Automated Detection of Change of Direction in Basketball Players Using Xsens Motion Tracking

In sports science, accurate tracking of athletes’ movement patterns is essential for performance analysis and injury prevention. Changes of direction (COD), frequently executed during basketball games at cutting angles of around 135◦ (internal angle of 45◦), are essential for agility and high-level performance. Moreover, mastering effective COD mechanics is associated with a lower risk of injuries and enhanced long-term athletic success. However, manual segmentation of data from wearable sensors is labor-intensive and timeconsuming, often creating bottlenecks for sports practitioners.
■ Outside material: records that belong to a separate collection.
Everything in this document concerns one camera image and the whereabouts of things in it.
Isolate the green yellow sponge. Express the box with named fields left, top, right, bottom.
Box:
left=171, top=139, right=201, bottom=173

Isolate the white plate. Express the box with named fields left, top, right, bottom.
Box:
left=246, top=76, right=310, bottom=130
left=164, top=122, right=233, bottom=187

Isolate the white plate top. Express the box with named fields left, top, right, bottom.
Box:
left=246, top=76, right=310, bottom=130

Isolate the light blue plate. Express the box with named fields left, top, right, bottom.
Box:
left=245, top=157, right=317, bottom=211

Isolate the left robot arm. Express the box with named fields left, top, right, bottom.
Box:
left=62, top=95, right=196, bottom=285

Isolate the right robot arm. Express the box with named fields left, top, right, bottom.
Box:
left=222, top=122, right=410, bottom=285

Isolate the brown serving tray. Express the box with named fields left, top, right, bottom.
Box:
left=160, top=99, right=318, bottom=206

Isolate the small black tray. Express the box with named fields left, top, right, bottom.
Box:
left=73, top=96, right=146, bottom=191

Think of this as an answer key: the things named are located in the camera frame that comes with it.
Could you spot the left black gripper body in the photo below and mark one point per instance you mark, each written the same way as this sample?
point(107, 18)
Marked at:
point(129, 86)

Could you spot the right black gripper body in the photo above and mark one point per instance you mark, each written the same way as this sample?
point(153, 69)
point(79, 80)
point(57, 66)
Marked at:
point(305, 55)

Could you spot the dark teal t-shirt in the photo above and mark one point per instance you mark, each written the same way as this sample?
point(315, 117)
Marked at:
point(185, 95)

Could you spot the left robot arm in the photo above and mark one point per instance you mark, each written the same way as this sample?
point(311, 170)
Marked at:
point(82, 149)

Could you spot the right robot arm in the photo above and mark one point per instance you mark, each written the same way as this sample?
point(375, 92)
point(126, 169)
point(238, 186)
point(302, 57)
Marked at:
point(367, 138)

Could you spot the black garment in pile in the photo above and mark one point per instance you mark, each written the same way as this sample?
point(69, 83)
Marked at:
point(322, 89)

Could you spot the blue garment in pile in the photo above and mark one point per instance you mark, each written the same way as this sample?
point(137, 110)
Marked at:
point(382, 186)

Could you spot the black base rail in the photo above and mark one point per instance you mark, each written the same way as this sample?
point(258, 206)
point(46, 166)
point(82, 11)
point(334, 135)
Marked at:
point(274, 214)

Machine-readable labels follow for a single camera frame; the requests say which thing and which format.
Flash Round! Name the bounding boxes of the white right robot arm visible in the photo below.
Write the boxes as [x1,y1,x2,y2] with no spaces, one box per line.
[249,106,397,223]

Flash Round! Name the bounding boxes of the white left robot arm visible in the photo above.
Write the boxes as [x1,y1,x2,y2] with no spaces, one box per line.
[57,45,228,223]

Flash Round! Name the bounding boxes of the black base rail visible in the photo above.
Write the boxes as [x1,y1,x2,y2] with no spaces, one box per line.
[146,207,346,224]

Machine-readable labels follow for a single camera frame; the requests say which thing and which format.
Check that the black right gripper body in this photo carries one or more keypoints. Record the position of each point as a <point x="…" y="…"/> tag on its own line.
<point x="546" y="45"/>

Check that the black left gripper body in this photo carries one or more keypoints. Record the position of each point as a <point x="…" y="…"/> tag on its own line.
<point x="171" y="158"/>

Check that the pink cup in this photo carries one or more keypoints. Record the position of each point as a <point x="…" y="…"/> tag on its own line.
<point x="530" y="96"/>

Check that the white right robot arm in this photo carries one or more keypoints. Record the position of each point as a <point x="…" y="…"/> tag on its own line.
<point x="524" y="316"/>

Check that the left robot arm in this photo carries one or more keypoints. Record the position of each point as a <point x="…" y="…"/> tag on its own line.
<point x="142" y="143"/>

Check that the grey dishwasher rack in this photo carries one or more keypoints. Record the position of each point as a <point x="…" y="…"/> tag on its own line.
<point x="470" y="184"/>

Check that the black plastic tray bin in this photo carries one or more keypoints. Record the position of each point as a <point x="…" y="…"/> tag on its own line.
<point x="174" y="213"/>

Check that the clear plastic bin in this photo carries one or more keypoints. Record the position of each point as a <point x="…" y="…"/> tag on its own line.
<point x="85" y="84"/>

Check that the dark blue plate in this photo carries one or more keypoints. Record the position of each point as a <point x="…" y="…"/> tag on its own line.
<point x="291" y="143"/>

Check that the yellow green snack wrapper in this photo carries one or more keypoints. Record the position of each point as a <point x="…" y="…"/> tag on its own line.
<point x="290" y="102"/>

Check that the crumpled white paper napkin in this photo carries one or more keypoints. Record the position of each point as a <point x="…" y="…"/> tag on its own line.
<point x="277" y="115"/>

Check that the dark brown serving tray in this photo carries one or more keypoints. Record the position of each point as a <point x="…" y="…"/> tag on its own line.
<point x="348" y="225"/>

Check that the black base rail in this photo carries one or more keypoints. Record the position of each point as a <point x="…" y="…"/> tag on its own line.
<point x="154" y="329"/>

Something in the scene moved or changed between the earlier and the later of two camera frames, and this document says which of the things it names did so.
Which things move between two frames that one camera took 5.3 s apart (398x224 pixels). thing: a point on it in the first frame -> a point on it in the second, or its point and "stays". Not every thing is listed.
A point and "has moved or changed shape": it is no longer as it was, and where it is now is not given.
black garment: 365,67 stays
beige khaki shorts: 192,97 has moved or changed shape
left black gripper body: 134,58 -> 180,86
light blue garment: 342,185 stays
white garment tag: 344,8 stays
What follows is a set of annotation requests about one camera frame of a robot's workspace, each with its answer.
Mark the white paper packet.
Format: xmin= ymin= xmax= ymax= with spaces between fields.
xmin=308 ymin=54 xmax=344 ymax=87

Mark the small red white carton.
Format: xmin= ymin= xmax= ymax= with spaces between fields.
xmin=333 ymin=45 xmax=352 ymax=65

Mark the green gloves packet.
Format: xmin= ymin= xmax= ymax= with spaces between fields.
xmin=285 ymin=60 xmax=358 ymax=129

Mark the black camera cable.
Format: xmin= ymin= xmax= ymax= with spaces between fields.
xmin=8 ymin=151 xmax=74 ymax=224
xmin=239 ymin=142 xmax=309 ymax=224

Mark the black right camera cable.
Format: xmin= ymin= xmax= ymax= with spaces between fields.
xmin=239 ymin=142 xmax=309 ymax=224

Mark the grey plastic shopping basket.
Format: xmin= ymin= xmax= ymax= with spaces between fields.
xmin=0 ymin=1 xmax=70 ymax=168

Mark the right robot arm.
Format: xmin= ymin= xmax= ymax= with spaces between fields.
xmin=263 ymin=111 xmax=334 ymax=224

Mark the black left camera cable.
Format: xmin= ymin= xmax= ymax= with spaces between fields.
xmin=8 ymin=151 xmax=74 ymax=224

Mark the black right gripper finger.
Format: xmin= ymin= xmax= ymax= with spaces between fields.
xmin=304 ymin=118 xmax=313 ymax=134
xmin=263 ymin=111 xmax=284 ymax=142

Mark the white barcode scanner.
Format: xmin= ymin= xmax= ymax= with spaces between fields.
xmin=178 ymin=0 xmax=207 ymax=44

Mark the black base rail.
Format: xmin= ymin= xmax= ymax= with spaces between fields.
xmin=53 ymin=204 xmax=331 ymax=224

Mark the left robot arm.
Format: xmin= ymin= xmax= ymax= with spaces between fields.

The aim of this study was to evaluate the feasibility and accuracy of an automated algorithm for detecting COD movements in basketball and to compare its performance with manual detection methods. Data were collected from 62 basketball players, each completing two tests (V-cut test and a modified V-cut test), totaling 248 trials. The system utilizes kinematic data from an Xsens full-body kit to analyze key variables that characterize direction changes. The proposed method detects COD events with a median error of one frame and an interquartile range of two frames. The system demonstrated nearly 80% accuracy in COD detection, as validated against manual video analysis. These findings indicate that automated COD detection can significantly reduce segmentation time for practitioners while providing actionable, data-driven insights to enhance kinematic assessment during sport-specific activities.